John Wydeville died between 18 Dec. 1399 and 1 Feb. 1401, when his son and heir, Thomas, obtained a writ of supersedeas to halt certain legal proceedings which had begun as a result of his absence from a royal commission of inquiry in Northamptonshire. His wife, Isabel, survived him, and in August 1401 she arraigned one of her neighbours on an assize of novel disseisin. No more is heard of her after this date, however, so she may well have died within a few months of her husband.7

Ref Volumes: 1386-1421

Author: C.R.

Notes

Variants: Widevyle, Wodevile, Woodville. The CP (xi. 16-17) creates unnecessary confusion between our MP, who was certainly dead by February 1401 (CCR, 1399-1402, p. 311; JUST 1/1514 rot. 12), and his own younger son, John. The latter seems to have died quite young, and was not the recipient of a commission of array dated September 1403 (CPR, 1401-5, p. 287) which was issued posthumously to the subject of this biography, and not to anyone else of the same name. Although described as a knight by the CP (loc. cit.), John Wydeville is not thus designated in any contemporary sources.

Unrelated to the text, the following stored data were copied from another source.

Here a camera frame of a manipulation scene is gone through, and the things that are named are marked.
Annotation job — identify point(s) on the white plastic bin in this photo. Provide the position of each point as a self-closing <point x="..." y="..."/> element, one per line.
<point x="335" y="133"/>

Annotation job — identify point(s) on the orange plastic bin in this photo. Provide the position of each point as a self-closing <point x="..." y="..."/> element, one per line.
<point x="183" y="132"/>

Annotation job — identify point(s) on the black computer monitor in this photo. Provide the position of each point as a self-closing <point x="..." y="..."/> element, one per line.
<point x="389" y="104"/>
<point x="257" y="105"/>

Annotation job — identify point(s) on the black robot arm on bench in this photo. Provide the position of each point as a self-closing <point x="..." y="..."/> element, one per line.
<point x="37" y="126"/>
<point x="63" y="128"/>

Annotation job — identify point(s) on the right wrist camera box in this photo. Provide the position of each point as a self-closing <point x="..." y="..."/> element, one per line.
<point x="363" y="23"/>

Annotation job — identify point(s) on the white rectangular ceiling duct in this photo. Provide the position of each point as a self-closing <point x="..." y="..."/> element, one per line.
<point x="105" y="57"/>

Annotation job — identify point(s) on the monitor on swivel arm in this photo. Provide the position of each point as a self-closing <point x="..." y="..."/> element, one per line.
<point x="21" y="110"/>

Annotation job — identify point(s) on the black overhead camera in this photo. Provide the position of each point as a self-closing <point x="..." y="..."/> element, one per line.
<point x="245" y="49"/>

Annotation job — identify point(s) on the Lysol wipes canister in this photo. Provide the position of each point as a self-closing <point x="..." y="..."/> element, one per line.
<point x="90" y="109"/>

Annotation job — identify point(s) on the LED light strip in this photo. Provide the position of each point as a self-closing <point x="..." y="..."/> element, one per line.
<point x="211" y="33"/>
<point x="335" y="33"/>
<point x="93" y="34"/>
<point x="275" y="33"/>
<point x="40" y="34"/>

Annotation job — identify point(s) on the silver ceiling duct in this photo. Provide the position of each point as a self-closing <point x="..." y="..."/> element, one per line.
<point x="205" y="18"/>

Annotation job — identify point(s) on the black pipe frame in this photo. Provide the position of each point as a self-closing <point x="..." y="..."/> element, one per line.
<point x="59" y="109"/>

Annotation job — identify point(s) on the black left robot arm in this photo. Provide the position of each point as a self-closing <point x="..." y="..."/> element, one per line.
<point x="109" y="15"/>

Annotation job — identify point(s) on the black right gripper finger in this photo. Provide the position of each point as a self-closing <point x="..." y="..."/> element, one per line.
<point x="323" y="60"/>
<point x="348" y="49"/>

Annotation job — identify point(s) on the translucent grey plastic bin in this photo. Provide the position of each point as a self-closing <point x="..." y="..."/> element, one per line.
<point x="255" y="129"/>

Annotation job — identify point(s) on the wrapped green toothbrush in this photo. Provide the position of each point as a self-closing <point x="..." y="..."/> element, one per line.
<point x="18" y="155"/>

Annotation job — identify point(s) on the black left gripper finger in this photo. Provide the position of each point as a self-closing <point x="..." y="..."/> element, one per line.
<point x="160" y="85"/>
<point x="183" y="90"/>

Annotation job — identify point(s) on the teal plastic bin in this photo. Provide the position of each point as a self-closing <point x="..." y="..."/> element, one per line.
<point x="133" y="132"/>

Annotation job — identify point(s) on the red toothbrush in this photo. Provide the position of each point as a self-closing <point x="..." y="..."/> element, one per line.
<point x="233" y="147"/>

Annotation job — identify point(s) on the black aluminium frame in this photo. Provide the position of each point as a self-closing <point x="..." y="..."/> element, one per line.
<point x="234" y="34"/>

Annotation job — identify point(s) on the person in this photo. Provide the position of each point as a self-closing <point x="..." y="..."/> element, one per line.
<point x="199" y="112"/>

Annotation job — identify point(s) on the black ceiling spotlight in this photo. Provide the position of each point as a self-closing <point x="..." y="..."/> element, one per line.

  • 1. CP, xi. 15-17; VCH Beds. iii. 36, 386; VCH Bucks. iii. 346; iv. 209; G. Lipscomb, Bucks. iv. 52-53; J. Bridges, Northants. i. 332. We do not know which of Wydeville’s wives was the mother of his two daughters, Elizabeth and Agnes (C1/19/330-2), although it seems more likely that they were the children of his first marriage.
  • 2. C66/334 m. 20d.
  • 3. CP, xi. 15-17; CPR, 1361-4, p. 252; VCH Beds. iii. 36, 386; VCH Bucks. iv. 290; Lipscomb, iv. 52-53; CChR, v. 193; Bridges, i. 325, 332; CCR, 1381-5, p. 212; 1389-92, p. 455.
  • 4. Northants RO, Knightley ch. 107; CFR, ix. 276; CCR, 1381-5, p. 93; 1389-92, pp. 81, 97, 488, 498; 1392-6, pp. 113-14; 1396-9, pp. 51, 66.
  • 5. SC6/1123/5; CIMisc. vi. no. 241; A. Goodman, Loyal Conspiracy, 43.
  • 6. JUST 1/1496 rot. 9v, 1501 rot. 20; CPR, 1377-81, p. 635; 1381-5, p. 100; 1396-9, pp. 125, 297; 1408-13, p. 447.
  • 7. JUST 1/1514 rot. 12; CPR, 1399-1401, p. 212; CCR, 1399-1402, p. 311.